I did have the pleasure years later of sitting center chair as Chief Judge of the D.C. Court of Appeals when then former Dean Griswold argued an appeal. It was a pleasure to be able to question him!

Ted Newman, J.D. ’58
Washington, D.C.

 

Nancy Tepper’s piece on her experience as an early Harvard Law School (HLS) woman and Lincoln Caplan’s counterpart review of economic drivers assessed in HLS (“Grinding Out Lawyers—by Grinding Down Students,” page 54) resurrected the cold sweats of my HLS experience and that of my 1960s cohorts. They also harked back to my semi-sociological “Fear and Loathing at Harvard Law School” (March-April 1995, page 44), which I revisited for the first time in years when this issue appeared.

“Fear and Loathing” detailed—based on interviews conducted in spring 1969 of several dozen classmates plus HLS professors and faculty psychiatrists—both the tacit pride of female students in being judged on their merits despite institutionalized harassment, and the price many students paid for HLS’s supercharged social-Darwinism. It concluded that HLS “did not treat merely the women badly. It treated everyone badly, and that treatment was no accident.”

Perhaps more telling were the rage-filled letters it elicited. These included one from a 1930s graduate noting “the Faculty’s dim bulbs, the dimmest…Frankfurter” and a supremely un-self-aware missive from an HLS professor disputing descriptions of faculty arrogance as “slandering a noble institution.” They also included confidential letters describing involuntary hospitalizations and flights from Cambridge as first-year final exams approached.

Michael H. Levin, J.D. ’69
Washington, D.C.

 

Reading Nancy Boxley Tepper’s Harvard Law School experience in the mid 1950s, I was struck at how accurate it would have been if it had described the academic experience of a female student 10 years later. There were only three differences: 25 women in the 500+ entering class in 1963 compared to 12 in 1955; the absence of a private dinner of all 25 female students with Dean Griswold and his wife at their Cambridge house; and—happily—the discontinuation of “Ladies’ Day,” when professors directed all their questions to the female students in class. Tepper had no complaints of discrimination against the female students in class or in the hiring process. Indeed, there was virtually nothing in her memoir that would raise feminist hackles or cause anyone to think ill of the law school.

What would have made a more probing piece would have been an exploration of Harvard Law’s extremely narrow definition of meritocracy, the grant of the faculty’s adulation and attention solely to the top ranking students in the class (which number included Tepper). The apex of prestige was, and remains to this day, ranking among the top 25 in the first year’s exams. This ensures an invitation to join the Harvard Law Review and to enjoy the cascade of privileges described in detail by Tepper, the most unexpected being a personal key to the Harvard Law School library.
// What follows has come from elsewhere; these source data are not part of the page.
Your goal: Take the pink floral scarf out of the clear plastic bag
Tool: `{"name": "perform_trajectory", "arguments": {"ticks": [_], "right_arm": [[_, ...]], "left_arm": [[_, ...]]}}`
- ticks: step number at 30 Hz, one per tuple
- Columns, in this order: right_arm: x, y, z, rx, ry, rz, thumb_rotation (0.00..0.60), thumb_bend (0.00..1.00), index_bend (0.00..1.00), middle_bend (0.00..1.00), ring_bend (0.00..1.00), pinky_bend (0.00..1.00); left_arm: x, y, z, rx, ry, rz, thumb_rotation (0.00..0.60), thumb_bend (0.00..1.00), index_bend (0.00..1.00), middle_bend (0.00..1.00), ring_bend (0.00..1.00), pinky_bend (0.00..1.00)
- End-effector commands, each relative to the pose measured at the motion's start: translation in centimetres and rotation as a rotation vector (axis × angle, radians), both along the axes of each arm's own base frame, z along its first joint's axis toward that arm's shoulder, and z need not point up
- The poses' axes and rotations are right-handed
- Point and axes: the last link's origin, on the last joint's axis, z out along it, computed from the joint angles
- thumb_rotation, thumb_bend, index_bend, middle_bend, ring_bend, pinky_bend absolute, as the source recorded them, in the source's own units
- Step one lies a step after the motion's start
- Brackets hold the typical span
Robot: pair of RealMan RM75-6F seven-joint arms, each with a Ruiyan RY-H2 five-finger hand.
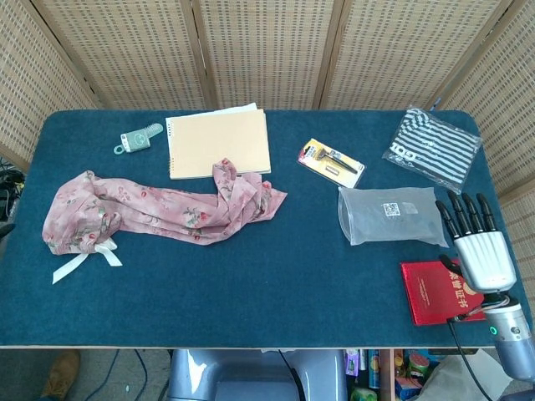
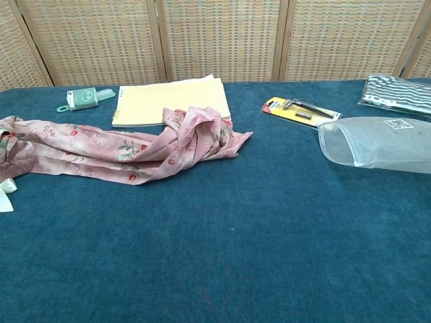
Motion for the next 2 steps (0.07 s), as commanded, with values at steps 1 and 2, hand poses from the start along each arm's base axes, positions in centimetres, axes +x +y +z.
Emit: {"name": "perform_trajectory", "arguments": {"ticks": [1, 2], "right_arm": [[-0.2, 1.66, -0.72, 0.015, -0.06, -0.024, 0.6, 0.0, 0.0, 0.0, 0.0, 0.0], [-0.27, 2.22, -0.97, 0.023, -0.077, -0.034, 0.6, 0.0, 0.0, 0.0, 0.0, 0.0]], "left_arm": [[-0.95, -3.42, -2.72, 0.003, 0.02, 0.028, 0.6, 0.04, 0.0, 0.0, 0.0, 0.0], [-1.21, -4.2, -3.26, 0.01, 0.021, 0.037, 0.6, 0.04, 0.0, 0.0, 0.0, 0.0]]}}
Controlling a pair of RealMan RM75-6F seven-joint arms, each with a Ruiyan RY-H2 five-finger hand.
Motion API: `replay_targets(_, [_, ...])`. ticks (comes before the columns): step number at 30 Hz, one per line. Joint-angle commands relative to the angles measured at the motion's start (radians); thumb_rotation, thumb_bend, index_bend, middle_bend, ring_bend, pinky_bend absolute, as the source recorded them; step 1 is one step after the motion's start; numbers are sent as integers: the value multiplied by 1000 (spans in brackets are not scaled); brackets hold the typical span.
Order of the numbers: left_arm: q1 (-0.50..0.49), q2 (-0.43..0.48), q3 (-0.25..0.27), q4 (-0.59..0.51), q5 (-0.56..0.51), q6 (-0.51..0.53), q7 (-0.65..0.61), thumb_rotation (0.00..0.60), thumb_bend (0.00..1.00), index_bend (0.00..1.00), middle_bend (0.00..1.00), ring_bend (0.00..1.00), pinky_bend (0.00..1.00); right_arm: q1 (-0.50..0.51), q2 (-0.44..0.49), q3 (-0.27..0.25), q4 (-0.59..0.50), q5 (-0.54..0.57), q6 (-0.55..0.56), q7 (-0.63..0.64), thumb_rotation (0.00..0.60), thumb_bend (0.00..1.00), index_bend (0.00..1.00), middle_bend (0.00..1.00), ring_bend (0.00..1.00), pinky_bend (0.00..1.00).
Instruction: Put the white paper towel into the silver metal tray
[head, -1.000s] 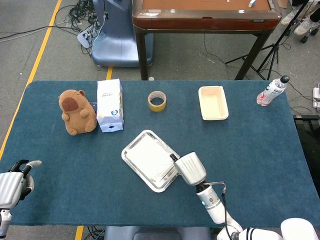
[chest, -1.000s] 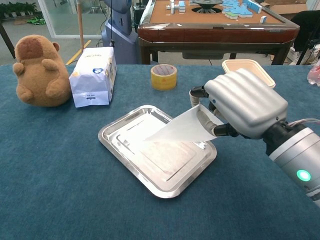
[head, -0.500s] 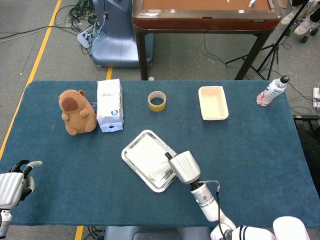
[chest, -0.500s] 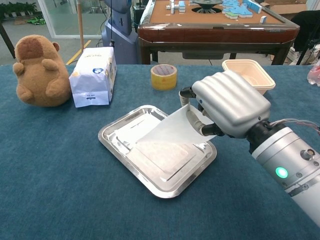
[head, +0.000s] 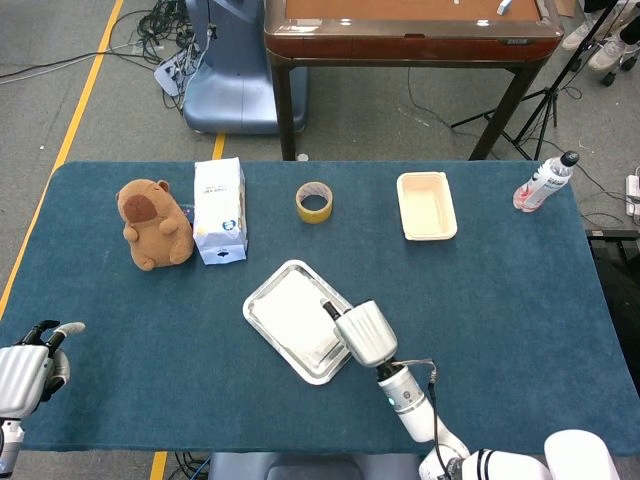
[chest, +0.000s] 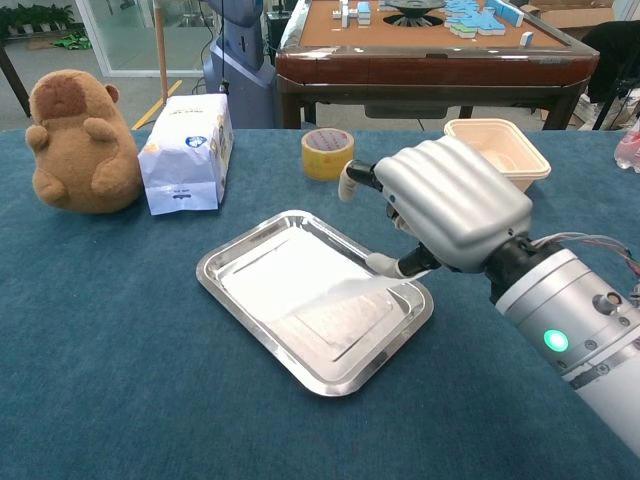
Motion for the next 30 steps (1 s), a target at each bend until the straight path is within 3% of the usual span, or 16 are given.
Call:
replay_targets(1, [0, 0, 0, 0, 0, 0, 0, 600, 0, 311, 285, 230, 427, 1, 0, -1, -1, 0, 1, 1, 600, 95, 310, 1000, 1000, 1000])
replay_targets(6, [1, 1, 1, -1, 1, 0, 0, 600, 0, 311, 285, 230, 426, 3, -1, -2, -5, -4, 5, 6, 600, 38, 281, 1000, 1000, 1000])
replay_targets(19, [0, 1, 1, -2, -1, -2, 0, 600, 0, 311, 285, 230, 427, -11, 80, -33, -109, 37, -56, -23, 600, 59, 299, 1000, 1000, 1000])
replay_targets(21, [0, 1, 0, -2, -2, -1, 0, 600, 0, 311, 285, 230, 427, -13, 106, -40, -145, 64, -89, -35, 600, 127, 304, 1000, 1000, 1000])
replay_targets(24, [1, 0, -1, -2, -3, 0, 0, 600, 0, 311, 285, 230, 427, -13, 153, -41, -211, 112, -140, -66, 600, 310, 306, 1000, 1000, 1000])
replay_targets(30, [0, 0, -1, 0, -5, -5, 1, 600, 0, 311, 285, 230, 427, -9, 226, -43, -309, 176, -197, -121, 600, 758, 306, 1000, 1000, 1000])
To be frank, if a student did not rank in the top 5 percent academically, it took a heroic effort not to be ignored by the faculty for the last two years of law school. For many, it became an unfriendly and lonely experience. (I place myself among the relatively content minority, and I enjoy the 10-year reunions.)

There are a multitude of personal qualities that make a lawyer effective. The law school’s exams test the ability to reason quickly and synthesize legal arguments in a well-written manner. They essentially ignore other legal skills such as reasoning well but more slowly, the ability to remember facts and arguments and articulate them orally, good judgment as to people and their behavior, etc. Thus, the school’s accolades often miss its most outstanding graduates. For example, the two best known members of my class of 1966, retired U. S. Supreme Court Justice David Souter ’61, J.D. ’66, LL.D. ’10, and professor of constitutional law Laurence (Larry) Tribe [Loeb University Professor emeritus], were not invited to join the Law Review.

John Impert, LL.B. ’66
Seattle

 

In the article, Tepper presents her experience as a Harvard Law School student, including earning the rare position of a woman on the Law Review, and her subsequent legal career. It includes the tale of how she got her first legal job out of law school at an elite New York City law firm.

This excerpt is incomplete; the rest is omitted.